Objectives: To identify the determinants which affect the adherence to ART
treatment among patients living with HIV and AIDS and to determine which of
these determinants are significant predictors of adherence among HIV and AIDS
patients.
Methodology: a descriptive retrospective, quantitative research.
Sampling: A population of 800 patients existing in the recording book was
retrieved from the patients’ records at the wellness clinic. Out of 800 a sample of
260 was derived using a simple size calculator tool.
Analysis: data were analysed by SPSS Windows Version 21.0. Descriptive
statistics means and frequencies were calculated.

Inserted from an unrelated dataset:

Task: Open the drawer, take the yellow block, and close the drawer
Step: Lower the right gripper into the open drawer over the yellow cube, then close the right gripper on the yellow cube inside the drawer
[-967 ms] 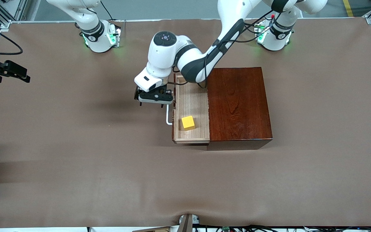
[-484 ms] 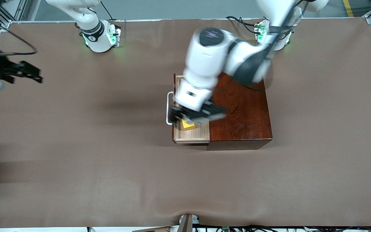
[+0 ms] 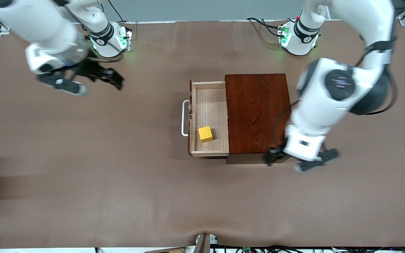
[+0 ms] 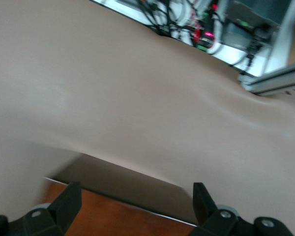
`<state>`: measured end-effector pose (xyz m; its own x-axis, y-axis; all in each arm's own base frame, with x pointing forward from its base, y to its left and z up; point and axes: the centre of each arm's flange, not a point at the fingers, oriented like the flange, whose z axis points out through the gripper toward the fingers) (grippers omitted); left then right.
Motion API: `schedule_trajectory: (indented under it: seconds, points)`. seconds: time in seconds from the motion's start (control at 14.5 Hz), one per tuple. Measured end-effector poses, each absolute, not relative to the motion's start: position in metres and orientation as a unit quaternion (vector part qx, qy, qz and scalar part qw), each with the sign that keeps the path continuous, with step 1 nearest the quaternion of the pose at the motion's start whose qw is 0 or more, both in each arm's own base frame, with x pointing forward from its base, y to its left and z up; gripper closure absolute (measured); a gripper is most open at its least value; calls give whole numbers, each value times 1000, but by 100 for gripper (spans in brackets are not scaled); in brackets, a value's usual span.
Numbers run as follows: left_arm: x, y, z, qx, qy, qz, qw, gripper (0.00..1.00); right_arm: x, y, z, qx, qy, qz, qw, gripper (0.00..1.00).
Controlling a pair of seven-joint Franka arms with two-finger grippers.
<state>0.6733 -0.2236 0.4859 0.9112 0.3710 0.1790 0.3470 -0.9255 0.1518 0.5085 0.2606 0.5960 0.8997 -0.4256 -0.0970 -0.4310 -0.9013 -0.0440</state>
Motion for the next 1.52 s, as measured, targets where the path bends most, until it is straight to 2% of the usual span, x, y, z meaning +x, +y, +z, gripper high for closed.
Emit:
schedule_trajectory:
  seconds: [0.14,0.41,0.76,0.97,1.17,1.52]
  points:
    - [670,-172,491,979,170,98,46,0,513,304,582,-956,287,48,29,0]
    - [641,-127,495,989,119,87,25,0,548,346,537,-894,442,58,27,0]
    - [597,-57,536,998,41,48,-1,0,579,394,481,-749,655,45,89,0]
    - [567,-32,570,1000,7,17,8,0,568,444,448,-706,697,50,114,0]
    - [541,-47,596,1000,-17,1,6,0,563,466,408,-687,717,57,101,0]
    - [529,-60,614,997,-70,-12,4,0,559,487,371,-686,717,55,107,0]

Chi-Square tests were done in
order to test the association between variables (such as age groups, gender,
weight groups, regimens and WHO stages). Logistic regression was run to
assess the effect of different determinants on the adherence to ART (e.g. viral
load affected the adherence contrary to age, gender and others).
Results: Female (65%) was more compliant to their male counterpart (35%).

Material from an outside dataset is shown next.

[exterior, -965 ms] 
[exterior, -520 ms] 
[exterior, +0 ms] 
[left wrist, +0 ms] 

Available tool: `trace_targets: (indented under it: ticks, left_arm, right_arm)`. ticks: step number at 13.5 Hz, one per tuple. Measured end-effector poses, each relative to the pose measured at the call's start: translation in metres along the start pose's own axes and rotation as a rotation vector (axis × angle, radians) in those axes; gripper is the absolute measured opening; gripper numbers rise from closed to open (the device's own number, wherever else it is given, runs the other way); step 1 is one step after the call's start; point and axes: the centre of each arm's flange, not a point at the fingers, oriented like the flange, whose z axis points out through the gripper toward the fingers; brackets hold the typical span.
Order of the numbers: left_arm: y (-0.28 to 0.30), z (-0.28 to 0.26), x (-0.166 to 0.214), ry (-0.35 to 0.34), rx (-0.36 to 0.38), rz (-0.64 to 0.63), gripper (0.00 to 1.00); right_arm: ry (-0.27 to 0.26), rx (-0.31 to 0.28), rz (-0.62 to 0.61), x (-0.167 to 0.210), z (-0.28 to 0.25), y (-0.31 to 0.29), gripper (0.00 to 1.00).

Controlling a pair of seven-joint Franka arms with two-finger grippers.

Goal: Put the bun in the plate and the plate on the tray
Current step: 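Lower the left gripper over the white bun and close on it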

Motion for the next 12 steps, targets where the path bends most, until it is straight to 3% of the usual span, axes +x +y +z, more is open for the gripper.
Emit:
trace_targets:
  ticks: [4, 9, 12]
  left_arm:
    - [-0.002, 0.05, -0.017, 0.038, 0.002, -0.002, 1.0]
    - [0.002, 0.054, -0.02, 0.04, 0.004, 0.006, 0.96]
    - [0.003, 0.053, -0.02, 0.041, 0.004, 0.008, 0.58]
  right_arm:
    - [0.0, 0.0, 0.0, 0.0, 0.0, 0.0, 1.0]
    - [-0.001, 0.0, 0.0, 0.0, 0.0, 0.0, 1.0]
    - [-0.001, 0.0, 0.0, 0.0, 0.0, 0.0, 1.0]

Most of the patients (47.3%) in the study belonged to the age group 21 to 35
years and only (2.7%) in the age group less or equal to 20 years. Most patients
were categorised into WHO stage I (31.2%). Only 9.2% of the patients were
categorised into WHO Stage IV. Most of the patients in group 2 (41.3%) had a
weight between 40kgs and 54kgs and group 1 (4.2%) with patients whose weight
was less than 40kgs. One of the patients has no record on weight. The majority
of patients (44.2%) had CD4 count, less or equal to 100. Only 2.7% had CD4
count 300 and more. After 6 months of treatment, 37% of patients had CD4
count from 300 and above; 9.7% of the patients had CD4 countless than 200.
For 136 (52.3%) of the patients in the sample the information on CD4 count at 6
xi
months was missing. The majority of patients (72.7%) in the sample had low viral
load and only (27.3%) of the patients had high viral load.
Majority of patients (48.5%) were on New 1a Regimen instead of Regimen 1a
(30.8%) because of the side effects the latter has on them.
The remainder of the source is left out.